--- MATERIAL FOR THE TASK ---

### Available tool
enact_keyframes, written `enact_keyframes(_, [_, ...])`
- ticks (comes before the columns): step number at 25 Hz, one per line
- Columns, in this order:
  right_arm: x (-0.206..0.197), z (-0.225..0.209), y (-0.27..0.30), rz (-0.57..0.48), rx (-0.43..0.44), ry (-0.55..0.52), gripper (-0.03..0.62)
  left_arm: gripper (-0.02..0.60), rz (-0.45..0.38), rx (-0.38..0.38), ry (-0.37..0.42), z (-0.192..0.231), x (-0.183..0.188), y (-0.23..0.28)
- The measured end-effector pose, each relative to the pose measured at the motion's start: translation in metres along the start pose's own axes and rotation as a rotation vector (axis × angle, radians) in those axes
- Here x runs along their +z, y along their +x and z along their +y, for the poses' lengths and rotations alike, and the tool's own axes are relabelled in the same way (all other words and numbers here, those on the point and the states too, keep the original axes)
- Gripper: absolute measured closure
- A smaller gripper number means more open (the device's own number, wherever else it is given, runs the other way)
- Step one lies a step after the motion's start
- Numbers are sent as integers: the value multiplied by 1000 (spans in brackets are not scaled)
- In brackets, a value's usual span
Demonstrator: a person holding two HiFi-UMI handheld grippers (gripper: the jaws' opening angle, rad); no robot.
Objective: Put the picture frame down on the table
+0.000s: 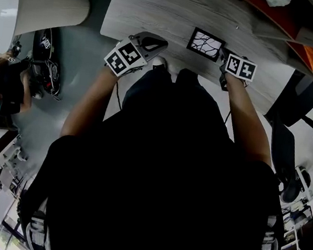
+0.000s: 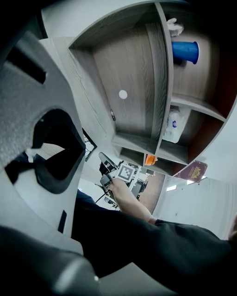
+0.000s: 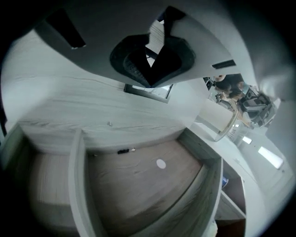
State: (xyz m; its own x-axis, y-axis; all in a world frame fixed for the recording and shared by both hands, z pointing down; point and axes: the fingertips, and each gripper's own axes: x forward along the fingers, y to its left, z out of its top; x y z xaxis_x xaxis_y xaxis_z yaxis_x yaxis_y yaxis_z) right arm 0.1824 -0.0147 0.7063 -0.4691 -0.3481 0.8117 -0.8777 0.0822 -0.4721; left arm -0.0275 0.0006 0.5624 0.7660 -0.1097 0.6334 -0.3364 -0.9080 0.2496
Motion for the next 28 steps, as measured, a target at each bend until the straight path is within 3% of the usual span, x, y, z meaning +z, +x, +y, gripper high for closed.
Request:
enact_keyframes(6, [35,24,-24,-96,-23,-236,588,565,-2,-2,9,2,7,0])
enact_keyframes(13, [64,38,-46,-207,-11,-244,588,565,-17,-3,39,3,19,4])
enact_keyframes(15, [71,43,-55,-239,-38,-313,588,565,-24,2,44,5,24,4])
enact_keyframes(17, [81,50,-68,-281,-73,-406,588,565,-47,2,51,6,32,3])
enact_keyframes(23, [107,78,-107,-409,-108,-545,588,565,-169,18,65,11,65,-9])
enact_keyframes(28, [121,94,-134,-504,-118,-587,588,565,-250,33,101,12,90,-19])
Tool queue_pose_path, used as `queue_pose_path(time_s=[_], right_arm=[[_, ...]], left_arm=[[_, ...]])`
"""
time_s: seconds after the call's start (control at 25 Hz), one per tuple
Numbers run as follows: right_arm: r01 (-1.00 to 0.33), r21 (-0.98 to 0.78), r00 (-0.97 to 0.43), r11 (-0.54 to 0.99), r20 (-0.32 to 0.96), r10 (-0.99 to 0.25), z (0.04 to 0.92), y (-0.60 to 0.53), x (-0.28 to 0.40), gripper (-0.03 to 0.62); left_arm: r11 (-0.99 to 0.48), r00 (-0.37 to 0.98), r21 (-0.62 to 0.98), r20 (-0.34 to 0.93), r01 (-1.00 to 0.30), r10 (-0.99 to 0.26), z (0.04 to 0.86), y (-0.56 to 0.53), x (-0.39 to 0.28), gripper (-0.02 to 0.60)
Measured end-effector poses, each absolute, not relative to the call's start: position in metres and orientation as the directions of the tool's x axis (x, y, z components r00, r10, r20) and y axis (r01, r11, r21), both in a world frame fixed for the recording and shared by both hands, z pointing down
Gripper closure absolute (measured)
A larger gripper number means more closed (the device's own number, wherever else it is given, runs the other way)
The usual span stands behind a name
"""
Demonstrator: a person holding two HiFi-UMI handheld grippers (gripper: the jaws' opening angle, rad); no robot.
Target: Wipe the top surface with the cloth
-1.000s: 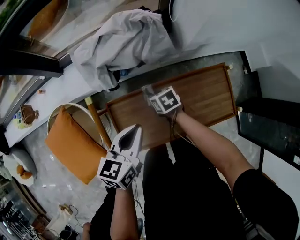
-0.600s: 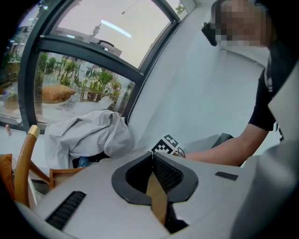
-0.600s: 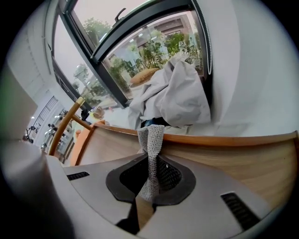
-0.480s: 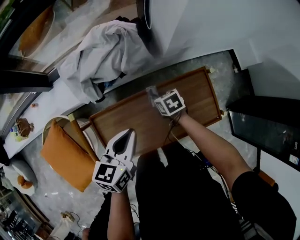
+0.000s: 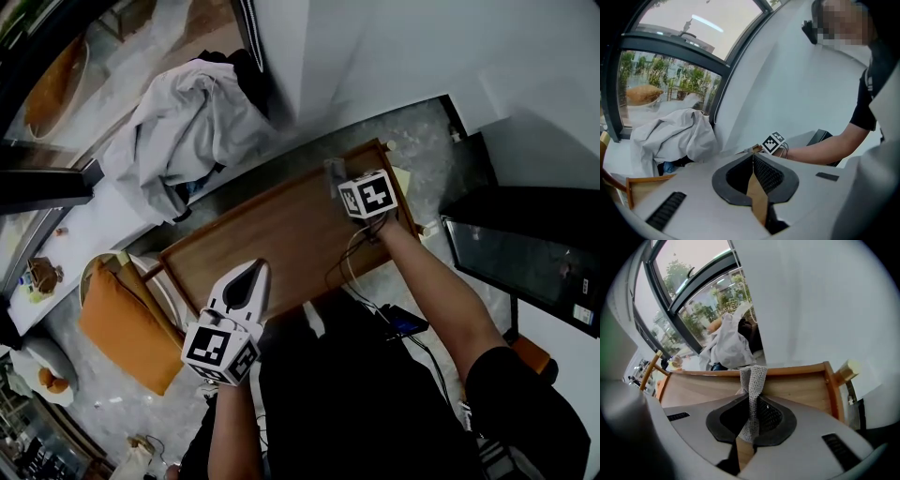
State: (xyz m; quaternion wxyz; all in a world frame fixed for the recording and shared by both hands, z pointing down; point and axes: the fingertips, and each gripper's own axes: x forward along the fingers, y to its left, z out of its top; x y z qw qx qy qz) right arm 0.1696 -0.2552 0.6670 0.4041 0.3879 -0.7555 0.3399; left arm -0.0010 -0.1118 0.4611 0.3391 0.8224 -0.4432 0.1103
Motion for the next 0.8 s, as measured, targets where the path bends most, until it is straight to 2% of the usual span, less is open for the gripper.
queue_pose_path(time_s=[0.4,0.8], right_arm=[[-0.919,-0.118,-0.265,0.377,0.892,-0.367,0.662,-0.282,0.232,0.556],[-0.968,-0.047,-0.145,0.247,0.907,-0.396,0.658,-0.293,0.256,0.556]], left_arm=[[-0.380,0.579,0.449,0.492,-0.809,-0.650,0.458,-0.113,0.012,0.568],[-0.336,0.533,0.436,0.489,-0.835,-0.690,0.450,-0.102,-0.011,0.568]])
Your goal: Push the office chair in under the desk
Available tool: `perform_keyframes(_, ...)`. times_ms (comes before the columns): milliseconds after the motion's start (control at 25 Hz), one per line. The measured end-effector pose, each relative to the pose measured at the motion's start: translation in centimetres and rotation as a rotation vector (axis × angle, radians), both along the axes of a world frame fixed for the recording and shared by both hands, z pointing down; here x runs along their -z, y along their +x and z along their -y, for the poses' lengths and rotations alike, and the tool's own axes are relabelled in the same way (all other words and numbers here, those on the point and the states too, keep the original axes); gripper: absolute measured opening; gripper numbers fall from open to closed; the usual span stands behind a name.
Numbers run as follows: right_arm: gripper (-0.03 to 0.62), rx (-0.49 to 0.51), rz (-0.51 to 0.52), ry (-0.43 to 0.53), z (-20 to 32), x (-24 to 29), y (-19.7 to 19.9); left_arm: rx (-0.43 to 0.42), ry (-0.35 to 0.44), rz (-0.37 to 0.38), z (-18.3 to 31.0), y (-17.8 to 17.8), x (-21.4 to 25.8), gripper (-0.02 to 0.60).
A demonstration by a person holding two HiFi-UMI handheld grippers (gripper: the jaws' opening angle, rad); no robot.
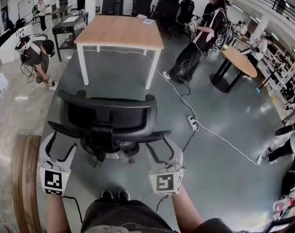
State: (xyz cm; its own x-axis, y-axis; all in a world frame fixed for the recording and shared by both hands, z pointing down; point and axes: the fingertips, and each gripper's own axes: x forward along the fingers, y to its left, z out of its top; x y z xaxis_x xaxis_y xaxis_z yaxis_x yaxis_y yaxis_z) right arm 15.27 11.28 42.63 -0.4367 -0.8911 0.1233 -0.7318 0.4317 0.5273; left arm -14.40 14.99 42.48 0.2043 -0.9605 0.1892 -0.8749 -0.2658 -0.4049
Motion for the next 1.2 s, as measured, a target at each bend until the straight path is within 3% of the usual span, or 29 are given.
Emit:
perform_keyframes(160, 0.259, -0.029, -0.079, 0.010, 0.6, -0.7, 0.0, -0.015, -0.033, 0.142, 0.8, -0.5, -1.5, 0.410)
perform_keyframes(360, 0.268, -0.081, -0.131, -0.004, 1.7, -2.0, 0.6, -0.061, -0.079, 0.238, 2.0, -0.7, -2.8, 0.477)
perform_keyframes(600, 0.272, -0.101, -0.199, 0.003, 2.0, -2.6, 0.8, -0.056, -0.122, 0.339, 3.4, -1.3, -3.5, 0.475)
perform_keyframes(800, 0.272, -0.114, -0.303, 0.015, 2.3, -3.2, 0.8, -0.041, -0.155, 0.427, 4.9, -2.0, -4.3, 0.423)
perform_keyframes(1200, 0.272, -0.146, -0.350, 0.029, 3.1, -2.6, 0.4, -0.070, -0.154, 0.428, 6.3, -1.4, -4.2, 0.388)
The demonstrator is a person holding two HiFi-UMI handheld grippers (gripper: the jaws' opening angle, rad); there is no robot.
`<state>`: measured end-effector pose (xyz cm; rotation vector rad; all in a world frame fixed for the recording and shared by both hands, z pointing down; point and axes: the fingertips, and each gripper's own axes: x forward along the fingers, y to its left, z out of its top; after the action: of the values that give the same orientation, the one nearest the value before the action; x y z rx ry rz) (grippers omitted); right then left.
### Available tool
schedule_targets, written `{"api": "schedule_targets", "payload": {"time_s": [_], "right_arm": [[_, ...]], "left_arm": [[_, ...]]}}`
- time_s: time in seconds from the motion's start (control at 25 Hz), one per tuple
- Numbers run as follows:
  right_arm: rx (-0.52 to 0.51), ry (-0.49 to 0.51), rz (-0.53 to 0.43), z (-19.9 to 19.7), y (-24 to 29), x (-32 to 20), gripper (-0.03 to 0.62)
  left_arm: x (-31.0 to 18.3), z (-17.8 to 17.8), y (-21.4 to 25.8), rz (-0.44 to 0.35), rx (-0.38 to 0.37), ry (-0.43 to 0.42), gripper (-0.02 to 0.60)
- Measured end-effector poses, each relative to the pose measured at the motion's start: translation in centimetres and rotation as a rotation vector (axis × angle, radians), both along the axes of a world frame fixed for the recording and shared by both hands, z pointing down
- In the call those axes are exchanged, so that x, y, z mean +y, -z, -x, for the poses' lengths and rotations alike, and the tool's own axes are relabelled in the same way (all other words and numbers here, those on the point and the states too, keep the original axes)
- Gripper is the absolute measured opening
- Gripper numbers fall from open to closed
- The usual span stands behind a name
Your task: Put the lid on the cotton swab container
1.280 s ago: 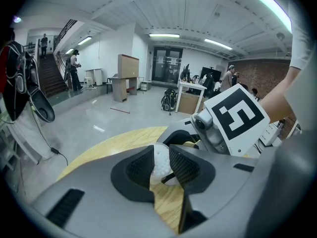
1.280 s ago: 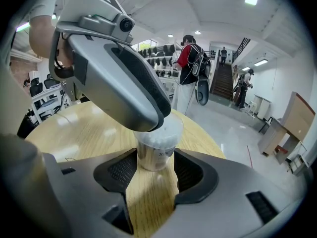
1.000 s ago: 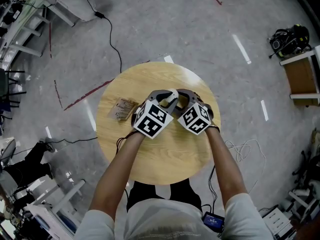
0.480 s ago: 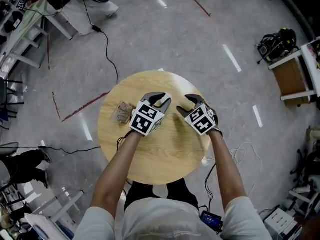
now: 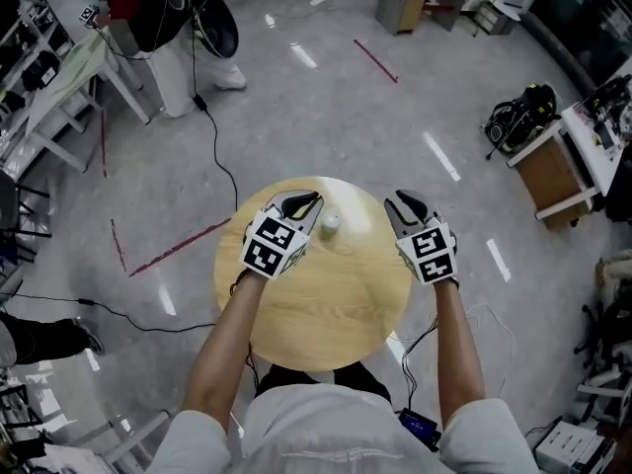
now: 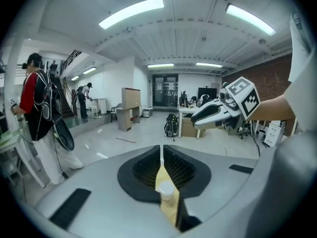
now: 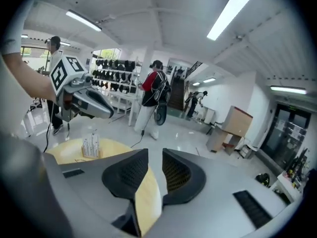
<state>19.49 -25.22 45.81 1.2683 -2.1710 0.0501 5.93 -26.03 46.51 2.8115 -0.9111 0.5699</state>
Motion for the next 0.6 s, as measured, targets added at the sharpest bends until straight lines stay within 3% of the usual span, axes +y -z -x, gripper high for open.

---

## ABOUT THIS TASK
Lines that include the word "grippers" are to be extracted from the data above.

## ANSWER BOX
Demonstrator: a person holding two HiFi-UMI handheld grippers (gripper: the jaws' opening angle, rad); no robot.
Demonstrator: a person holding two HiFi-UMI handheld grippers (gripper: the jaws' opening angle, rad); no robot.
A demonstration by a person holding two HiFi-UMI handheld grippers (gripper: the jaws' opening angle, rad); no robot.
The demonstrator is a person holding two HiFi-UMI handheld grippers (gripper: the jaws' opening angle, rad); there is no robot.
`<state>`: measured end-effector pose (xyz cm; rotation vector rad; all in a world frame fixed for the recording and shared by both hands, z pointing down; point and axes: the fingertips, and each gripper's own axes: x forward along the fingers, y to its left, z out of its top; after the action: of the values that give the same orientation, the one nearest the value before the action; x y z rx ry rz) (grippers omitted); right then left.

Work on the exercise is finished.